◆ Work order ◆
The lines to repeat are those below from the one containing "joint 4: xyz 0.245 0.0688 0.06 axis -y" down to the one containing "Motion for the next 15", both included; reproduce them exactly and nothing else.

== Materials provided

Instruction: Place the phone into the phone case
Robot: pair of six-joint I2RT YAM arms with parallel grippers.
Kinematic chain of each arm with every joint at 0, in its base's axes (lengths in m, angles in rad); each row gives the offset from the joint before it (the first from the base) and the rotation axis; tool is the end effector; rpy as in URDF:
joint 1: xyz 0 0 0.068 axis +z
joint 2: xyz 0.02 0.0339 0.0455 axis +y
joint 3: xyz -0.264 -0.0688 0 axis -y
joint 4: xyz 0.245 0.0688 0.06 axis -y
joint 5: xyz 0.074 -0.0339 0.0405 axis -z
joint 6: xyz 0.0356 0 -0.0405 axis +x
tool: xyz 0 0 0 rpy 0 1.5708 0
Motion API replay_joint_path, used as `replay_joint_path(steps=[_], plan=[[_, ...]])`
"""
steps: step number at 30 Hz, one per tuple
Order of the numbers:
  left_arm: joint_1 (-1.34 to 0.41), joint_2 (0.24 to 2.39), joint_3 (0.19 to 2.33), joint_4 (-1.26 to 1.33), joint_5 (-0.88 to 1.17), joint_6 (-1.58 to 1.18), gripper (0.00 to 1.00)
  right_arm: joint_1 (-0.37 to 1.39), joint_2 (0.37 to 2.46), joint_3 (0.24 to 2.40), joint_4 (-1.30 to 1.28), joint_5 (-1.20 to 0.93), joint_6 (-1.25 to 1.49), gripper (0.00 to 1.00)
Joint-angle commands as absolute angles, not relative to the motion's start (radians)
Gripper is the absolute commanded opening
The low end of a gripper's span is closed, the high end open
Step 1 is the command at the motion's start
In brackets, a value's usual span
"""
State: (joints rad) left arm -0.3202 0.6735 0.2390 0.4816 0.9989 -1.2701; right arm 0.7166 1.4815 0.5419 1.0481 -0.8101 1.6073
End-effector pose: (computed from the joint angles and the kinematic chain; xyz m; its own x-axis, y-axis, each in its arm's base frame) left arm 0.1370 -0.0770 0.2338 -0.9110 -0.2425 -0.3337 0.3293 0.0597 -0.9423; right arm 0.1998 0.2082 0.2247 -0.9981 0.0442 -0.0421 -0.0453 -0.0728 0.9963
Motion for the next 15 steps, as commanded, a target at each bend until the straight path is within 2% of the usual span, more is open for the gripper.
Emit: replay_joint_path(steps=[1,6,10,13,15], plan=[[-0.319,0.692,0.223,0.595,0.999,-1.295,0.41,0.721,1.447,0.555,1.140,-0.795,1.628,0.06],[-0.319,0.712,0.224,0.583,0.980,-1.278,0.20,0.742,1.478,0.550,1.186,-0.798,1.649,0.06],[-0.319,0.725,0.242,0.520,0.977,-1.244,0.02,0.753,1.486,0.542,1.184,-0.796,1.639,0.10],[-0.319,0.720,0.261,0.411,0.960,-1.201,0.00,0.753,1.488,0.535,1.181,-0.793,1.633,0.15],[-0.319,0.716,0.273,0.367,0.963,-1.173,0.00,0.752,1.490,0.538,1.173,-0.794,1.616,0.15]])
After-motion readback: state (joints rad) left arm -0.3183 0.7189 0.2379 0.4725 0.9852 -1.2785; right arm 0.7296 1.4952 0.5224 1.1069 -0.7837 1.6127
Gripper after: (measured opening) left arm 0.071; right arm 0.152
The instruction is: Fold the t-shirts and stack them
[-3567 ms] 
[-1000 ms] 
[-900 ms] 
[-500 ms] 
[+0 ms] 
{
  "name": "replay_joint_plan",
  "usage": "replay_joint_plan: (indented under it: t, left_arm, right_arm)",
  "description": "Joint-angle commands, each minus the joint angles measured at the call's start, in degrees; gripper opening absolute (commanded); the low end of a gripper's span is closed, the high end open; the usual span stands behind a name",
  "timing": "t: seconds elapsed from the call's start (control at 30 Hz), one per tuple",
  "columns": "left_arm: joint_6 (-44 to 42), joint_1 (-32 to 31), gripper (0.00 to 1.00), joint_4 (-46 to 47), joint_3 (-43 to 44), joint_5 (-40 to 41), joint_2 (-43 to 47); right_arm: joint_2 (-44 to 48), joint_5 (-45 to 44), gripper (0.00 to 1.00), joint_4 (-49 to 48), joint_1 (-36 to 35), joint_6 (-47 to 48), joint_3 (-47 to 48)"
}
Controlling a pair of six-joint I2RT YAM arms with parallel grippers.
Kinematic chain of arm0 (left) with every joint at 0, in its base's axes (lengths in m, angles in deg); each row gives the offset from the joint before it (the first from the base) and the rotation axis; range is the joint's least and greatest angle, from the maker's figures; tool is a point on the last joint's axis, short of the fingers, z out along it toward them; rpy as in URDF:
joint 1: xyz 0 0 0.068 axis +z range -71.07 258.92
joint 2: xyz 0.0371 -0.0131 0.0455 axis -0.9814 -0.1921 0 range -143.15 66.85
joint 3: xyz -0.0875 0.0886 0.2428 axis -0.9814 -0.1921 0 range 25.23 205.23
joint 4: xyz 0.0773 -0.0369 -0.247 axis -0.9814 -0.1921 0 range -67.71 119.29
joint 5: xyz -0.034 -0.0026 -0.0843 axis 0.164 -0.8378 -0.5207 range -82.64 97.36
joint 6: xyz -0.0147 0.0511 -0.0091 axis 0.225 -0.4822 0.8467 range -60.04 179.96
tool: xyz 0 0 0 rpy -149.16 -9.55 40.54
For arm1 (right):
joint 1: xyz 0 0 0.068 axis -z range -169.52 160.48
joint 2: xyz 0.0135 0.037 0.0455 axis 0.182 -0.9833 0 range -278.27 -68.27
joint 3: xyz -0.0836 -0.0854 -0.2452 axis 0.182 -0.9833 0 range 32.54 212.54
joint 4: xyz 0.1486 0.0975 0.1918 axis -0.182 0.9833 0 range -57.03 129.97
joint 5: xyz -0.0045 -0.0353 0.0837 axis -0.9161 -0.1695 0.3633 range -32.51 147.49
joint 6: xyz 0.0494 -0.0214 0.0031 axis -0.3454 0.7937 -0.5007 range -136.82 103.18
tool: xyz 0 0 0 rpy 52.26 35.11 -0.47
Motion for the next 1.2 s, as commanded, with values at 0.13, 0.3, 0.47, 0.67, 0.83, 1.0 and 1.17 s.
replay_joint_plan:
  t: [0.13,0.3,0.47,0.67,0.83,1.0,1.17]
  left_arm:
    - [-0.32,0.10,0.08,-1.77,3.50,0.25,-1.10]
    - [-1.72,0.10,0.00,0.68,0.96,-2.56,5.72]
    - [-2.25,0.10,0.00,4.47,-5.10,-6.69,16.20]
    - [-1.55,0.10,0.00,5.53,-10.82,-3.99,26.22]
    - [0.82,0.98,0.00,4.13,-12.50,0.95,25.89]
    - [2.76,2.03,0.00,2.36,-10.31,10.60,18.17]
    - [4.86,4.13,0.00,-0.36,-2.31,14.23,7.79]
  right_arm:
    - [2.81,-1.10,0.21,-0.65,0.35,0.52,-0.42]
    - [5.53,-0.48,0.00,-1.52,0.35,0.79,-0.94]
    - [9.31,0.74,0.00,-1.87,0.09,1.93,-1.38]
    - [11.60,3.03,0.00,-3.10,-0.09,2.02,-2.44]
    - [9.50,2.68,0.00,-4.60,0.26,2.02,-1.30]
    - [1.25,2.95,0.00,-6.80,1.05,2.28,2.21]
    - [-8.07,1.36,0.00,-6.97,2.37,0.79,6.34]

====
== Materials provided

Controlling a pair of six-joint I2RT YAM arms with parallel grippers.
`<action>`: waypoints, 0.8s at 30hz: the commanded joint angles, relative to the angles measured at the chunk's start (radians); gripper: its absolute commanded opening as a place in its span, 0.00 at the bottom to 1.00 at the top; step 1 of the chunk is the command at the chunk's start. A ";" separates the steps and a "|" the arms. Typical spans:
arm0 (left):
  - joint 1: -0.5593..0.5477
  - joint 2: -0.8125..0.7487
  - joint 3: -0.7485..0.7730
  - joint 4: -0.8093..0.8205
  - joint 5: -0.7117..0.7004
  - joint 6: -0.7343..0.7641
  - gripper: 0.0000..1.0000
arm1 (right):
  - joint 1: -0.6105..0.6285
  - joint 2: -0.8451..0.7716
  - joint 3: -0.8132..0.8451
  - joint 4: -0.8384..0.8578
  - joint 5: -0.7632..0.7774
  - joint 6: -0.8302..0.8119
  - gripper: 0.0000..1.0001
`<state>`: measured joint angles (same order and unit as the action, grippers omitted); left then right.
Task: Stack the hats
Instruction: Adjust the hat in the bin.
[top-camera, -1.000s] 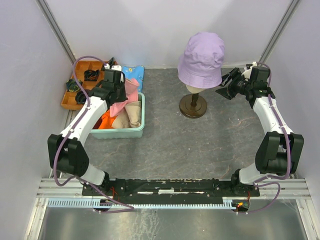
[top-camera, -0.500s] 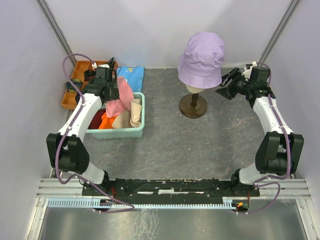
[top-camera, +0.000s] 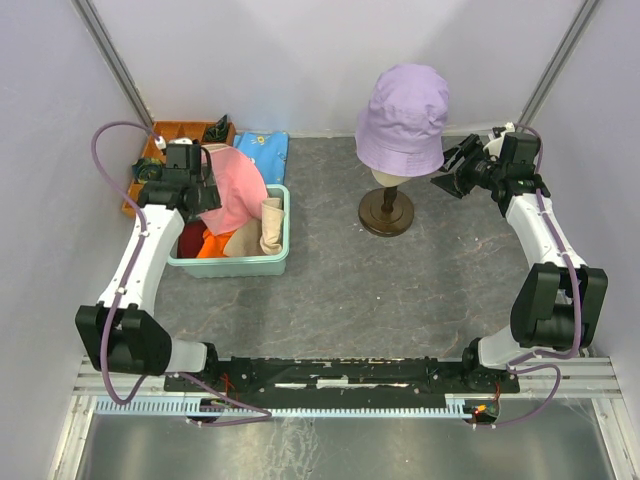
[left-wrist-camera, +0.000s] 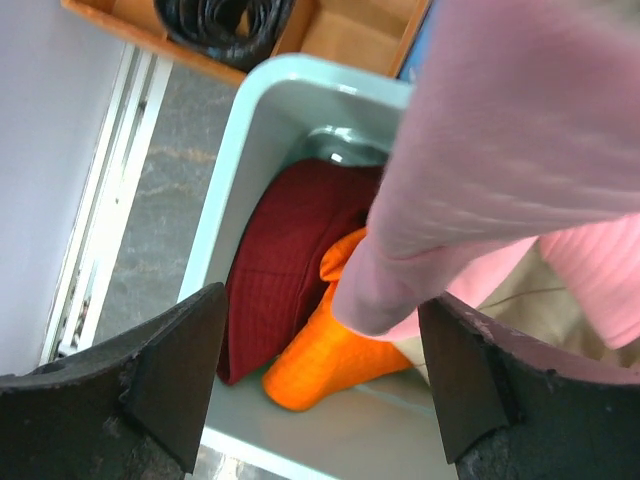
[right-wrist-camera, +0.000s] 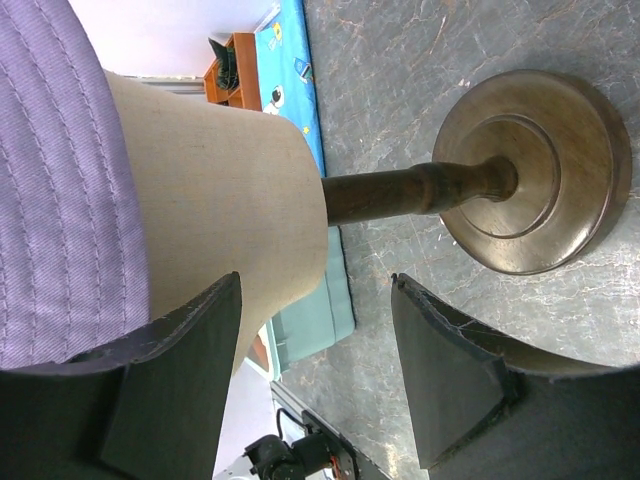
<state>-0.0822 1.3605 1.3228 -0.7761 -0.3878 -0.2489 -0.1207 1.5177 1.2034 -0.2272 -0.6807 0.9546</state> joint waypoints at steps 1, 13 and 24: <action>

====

◆ Answer to the exercise ◆
joint 4: xyz 0.245 0.0688 0.06 axis -y
joint 5: xyz 0.074 -0.0339 0.0405 axis -z
joint 6: xyz 0.0356 0 -0.0405 axis +x
tool: xyz 0 0 0 rpy 0 1.5708 0
Motion API replay_joint_path, used as `replay_joint_path(steps=[_], plan=[[_, ...]])`
"""
steps: step number at 30 Hz, one per tuple
Order of the numbers:
  left_arm: joint_1 (-1.34 to 0.41), joint_2 (0.24 to 2.39), joint_3 (0.19 to 2.33), joint_4 (-1.26 to 1.33), joint_5 (-0.88 to 1.17), joint_6 (-1.58 to 1.18), gripper (0.00 to 1.00)
  right_arm: joint_1 (-0.37 to 1.39), joint_2 (0.37 to 2.46), joint_3 (0.24 to 2.40), joint_4 (-1.30 to 1.28), joint_5 (-1.20 to 0.93), joint_6 (-1.25 to 1.49), gripper (0.00 to 1.00)
Joint-angle commands as absolute angles, not relative to the motion's start (radians)
Gripper is the absolute commanded opening
The low end of a gripper's span is closed, the high end open
Step 1 is the command at the motion's start
In brackets, a value's usual span
"""
State: (joints rad) left arm -0.3202 0.6735 0.2390 0.4816 0.9989 -1.2701; right arm 0.7166 1.4815 0.5419 1.0481 -0.8101 1.6073
End-effector pose: (computed from the joint angles and the kinematic chain; xyz m; its own x-axis, y-axis, each in its arm's base frame) left arm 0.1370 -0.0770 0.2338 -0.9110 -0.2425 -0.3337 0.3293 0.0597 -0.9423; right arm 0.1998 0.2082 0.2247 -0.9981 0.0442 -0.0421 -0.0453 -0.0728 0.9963
Motion for the next 15 steps, as commanded, a target at each bend until the straight path is within 2% of the usual span, more is open for the gripper.

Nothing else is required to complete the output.